◆ **Problem details**: Scan the records for the string "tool"; copy each line where it occurs.

◆ **Input records**:
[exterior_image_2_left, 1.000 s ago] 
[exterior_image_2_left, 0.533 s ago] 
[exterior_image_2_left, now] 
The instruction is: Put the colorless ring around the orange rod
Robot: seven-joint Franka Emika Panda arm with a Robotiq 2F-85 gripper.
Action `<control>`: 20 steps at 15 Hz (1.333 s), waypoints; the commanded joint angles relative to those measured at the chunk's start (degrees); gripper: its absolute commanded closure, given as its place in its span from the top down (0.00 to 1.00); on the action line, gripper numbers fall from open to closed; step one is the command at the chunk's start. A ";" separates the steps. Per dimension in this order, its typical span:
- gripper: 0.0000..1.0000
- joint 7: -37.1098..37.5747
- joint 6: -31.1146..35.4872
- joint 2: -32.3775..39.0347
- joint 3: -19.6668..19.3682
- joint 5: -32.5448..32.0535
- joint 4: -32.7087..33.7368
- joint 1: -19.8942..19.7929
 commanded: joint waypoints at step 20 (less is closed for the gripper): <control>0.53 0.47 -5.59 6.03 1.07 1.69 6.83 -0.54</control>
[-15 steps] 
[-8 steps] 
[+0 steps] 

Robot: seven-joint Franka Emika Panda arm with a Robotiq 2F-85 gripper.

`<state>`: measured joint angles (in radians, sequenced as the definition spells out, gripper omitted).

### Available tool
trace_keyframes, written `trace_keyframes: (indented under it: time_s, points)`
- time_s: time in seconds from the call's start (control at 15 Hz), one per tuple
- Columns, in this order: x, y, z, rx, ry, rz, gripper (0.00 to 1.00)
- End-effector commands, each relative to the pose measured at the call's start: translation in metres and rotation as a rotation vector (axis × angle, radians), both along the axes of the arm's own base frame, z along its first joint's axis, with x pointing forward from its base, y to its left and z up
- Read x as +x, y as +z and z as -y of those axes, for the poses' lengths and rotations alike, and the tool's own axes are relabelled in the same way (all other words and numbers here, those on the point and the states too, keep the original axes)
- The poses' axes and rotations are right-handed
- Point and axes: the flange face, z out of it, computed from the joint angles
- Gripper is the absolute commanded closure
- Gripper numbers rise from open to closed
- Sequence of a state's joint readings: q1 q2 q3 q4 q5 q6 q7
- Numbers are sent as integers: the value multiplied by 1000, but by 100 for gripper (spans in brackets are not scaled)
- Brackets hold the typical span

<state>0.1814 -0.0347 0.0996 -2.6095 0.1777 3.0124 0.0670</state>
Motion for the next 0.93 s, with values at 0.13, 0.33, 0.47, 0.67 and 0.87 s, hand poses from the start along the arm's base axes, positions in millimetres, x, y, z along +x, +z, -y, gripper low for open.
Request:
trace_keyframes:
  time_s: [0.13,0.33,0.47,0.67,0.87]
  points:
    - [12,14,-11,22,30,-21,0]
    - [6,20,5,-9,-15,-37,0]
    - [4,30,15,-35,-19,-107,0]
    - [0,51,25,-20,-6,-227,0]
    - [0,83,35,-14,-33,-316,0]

◆ **Result for this task**:
### Available tool
- Read x as +x, y as +z and z as -y of those axes, for the poses' lengths and rotations alike, and the tool's own axes are relabelled in the same way (all other words and numbers here, those on the point and the states too, keep the original axes)

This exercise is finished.